■ The task ■
Every line of the data needs to be returned exactly.

---

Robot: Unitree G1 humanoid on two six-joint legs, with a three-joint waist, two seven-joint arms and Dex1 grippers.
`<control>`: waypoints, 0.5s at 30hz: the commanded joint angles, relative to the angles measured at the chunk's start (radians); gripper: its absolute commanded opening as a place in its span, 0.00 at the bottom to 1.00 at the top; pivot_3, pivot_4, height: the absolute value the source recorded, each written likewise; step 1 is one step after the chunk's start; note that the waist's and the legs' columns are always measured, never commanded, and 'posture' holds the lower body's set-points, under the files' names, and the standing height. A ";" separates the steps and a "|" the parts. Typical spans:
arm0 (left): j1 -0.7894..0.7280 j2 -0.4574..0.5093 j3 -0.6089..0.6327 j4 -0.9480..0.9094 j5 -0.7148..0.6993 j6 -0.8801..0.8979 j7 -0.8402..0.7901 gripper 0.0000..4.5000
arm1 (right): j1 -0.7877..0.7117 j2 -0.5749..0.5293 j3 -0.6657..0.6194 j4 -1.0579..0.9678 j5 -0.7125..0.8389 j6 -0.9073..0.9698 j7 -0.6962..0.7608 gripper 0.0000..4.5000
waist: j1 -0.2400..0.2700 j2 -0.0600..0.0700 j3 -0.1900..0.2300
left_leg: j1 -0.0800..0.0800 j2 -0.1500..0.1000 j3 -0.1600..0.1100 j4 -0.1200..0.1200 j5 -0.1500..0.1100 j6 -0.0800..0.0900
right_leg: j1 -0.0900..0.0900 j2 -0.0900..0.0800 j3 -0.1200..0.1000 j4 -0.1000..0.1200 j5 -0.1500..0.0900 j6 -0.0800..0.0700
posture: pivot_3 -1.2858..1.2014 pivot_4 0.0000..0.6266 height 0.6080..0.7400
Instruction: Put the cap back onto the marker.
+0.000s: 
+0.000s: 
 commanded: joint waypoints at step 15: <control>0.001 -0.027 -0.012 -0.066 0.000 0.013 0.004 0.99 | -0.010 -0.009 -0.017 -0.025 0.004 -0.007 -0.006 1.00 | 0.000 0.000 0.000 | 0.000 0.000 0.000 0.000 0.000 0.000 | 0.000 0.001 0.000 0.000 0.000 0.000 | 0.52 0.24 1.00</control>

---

■ Answer area ■
Robot: Unitree G1 humanoid on two six-joint legs, with a three-joint waist, two seven-joint arms and Dex1 grippers.
`<control>`: waypoints, 0.5s at 30hz: the commanded joint angles, relative to the angles measured at the chunk's start (radians); gripper: its absolute commanded opening as a place in its span, 0.00 at the bottom to 1.00 at the top; pivot_3, pivot_4, height: the absolute value the source recorded, each written likewise; step 1 is one step after the chunk's start; note that the waist's and the legs' columns are always measured, never commanded, and 'posture' holds the lower body's set-points, under the files' names, and the standing height. A ";" separates the steps and a "|" the parts. Typical spans:
arm0 (left): j1 -0.7894..0.7280 j2 -0.4574..0.5093 j3 -0.6089..0.6327 j4 -0.9480..0.9094 j5 -0.7148..0.6993 j6 -0.8801..0.8979 j7 -0.8402..0.7901 gripper 0.0000..4.5000
arm1 (right): j1 -0.7877..0.7117 j2 -0.5749..0.5293 j3 -0.6657..0.6194 j4 -1.0579..0.9678 j5 -0.7125..0.8389 j6 -0.9073..0.9698 j7 -0.6962..0.7608 gripper 0.0000..4.5000
waist: j1 -0.2400..0.2700 j2 -0.0600..0.0700 j3 -0.1900..0.2300
left_leg: j1 -0.0800..0.0800 j2 -0.1500..0.1000 j3 -0.1600..0.1100 j4 -0.1200..0.1200 j5 -0.1500..0.1100 j6 -0.0800..0.0900
right_leg: j1 -0.0900..0.0900 j2 -0.0900..0.0800 j3 -0.1200..0.1000 j4 -0.1000..0.1200 j5 -0.1500..0.0900 j6 -0.0800..0.0700
posture: pivot_3 -1.2858..1.2014 pivot_4 0.0000..0.6266 height 0.6080..0.7400
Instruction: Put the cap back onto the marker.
+0.000s: 
+0.000s: 
 commanded: joint waypoints at step 15: <control>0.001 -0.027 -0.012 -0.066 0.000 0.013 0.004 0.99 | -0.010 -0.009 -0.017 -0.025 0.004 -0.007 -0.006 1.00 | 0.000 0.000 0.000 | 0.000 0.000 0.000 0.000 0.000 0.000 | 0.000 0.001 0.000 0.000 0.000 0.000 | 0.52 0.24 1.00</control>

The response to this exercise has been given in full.